↓↓↓

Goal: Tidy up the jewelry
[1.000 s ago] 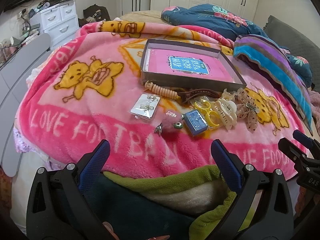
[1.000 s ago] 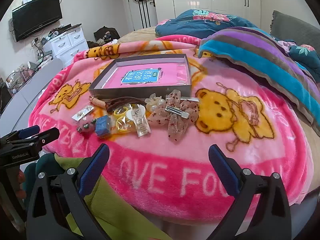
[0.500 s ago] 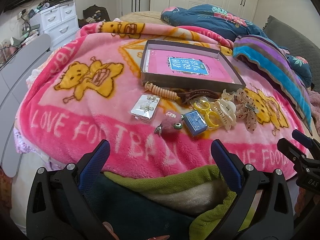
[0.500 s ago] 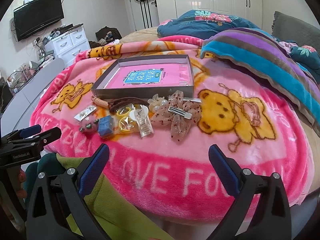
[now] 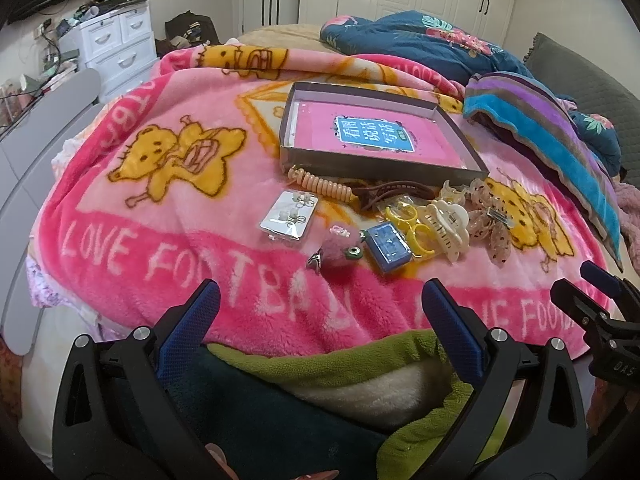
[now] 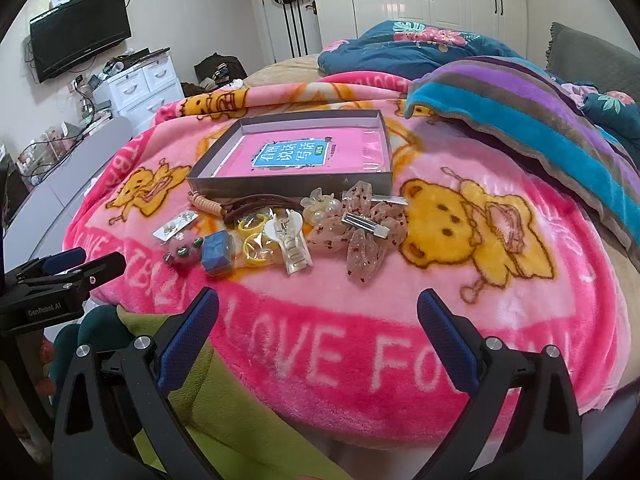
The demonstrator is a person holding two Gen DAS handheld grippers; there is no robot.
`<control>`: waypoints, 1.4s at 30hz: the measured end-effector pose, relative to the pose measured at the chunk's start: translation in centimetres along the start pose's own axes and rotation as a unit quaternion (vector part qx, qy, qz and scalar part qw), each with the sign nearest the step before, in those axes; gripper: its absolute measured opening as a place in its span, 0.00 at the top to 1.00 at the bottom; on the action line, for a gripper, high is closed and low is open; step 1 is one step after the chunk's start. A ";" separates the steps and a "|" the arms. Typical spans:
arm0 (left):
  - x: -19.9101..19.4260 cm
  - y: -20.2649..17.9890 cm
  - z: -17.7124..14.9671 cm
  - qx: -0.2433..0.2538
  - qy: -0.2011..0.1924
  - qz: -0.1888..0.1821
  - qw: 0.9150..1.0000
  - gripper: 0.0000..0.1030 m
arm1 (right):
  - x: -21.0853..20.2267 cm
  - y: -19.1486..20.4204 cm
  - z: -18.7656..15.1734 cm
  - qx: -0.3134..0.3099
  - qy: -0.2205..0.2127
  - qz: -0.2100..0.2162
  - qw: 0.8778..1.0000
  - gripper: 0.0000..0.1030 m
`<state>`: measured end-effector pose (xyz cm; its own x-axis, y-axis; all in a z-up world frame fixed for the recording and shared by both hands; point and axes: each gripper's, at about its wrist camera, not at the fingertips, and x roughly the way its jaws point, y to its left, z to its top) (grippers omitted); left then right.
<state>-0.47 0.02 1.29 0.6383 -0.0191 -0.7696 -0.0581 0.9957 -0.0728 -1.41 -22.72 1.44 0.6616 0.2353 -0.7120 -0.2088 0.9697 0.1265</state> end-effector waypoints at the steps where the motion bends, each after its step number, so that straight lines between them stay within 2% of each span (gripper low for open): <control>1: 0.0 0.0 0.0 0.000 0.000 0.000 1.000 0.09 | 0.0 0.0 0.0 -0.001 0.000 0.000 1.000 0.04; 25: 0.0 0.0 -0.1 -0.001 0.000 0.003 1.000 0.09 | 0.0 0.4 0.0 -0.007 0.000 0.013 1.000 0.04; 42: 1.1 3.1 -0.1 -0.028 0.009 0.013 0.999 0.09 | 2.2 1.5 1.0 -0.015 0.017 0.041 0.999 0.04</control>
<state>-0.05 3.08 0.12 0.6221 0.0038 -0.7829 -0.1164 0.9893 -0.0877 0.50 -20.71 0.74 0.6163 0.3106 -0.7237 -0.2827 0.9449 0.1647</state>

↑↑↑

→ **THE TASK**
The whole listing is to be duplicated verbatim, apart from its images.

→ **WRITTEN REPLY**
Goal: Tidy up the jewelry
[1.000 s ago] 
[1.000 s ago] 
[0.500 s ago] 
[0.500 s ago] 
[now] 
[now] 
The demonstrator is a person holding two Gen DAS handheld grippers; there is no robot.
`<control>`: waypoints, 1.4s at 30hz: the measured end-effector pose, relative to the pose measured at the chunk's start: translation in centimetres along the start pose's own axes and rotation as a unit quaternion (vector part qx, qy, qz and scalar part qw), each with the sign nearest the step before, in those axes; gripper: its absolute measured opening as a place in its span, 0.00 at the top to 1.00 at the bottom; on the action line, for a gripper, high is closed and low is open; step 1 is one step after the chunk's start. A ";" separates the steps and a "|" the arms. Typical spans:
arm0 (left):
  - x: -19.9101..19.4260 cm
  - y: -20.2649..17.9890 cm
  - z: -17.7124..14.9671 cm
  - qx: -0.2433..0.2538
  - qy: -0.2011..0.1924
  - qz: -0.1888..0.1821
  - qw: 0.9150..1.0000
  - gripper: 0.0000..0.1030 m
arm1 (right):
  - x: -21.0853..20.2267 cm
  - y: -19.1486..20.4204 cm
  - z: -18.7656..15.1734 cm
  - qx: -0.3134..0.3099
  - qy: -0.2205..0.2127
  - qz: -0.2100..0.2162
  - qw: 0.8778..1.0000
  - gripper: 0.0000..0.1030 m
`<state>`: measured end-effector pose (xyz cm; its own x-axis, y-axis; all in a z-up world frame fixed for the recording and shared by both hands; point and axes: each gripper's, at about its wrist camera, not at the fingertips, and x roughly the way its jaws point, y to its left, z to its top) (grippers omitted); left then right.
<state>-0.47 0.02 1.29 0.6383 -0.0191 -0.7696 -0.0581 0.9957 -0.0728 -1.41 -22.72 1.44 0.6616 0.2353 -0.7120 -0.2088 0.9697 0.1265</state> end-effector waypoints at the steps where the motion bends, each after its step number, so that straight lines between them stay within 2% of each span (gripper low for open): <control>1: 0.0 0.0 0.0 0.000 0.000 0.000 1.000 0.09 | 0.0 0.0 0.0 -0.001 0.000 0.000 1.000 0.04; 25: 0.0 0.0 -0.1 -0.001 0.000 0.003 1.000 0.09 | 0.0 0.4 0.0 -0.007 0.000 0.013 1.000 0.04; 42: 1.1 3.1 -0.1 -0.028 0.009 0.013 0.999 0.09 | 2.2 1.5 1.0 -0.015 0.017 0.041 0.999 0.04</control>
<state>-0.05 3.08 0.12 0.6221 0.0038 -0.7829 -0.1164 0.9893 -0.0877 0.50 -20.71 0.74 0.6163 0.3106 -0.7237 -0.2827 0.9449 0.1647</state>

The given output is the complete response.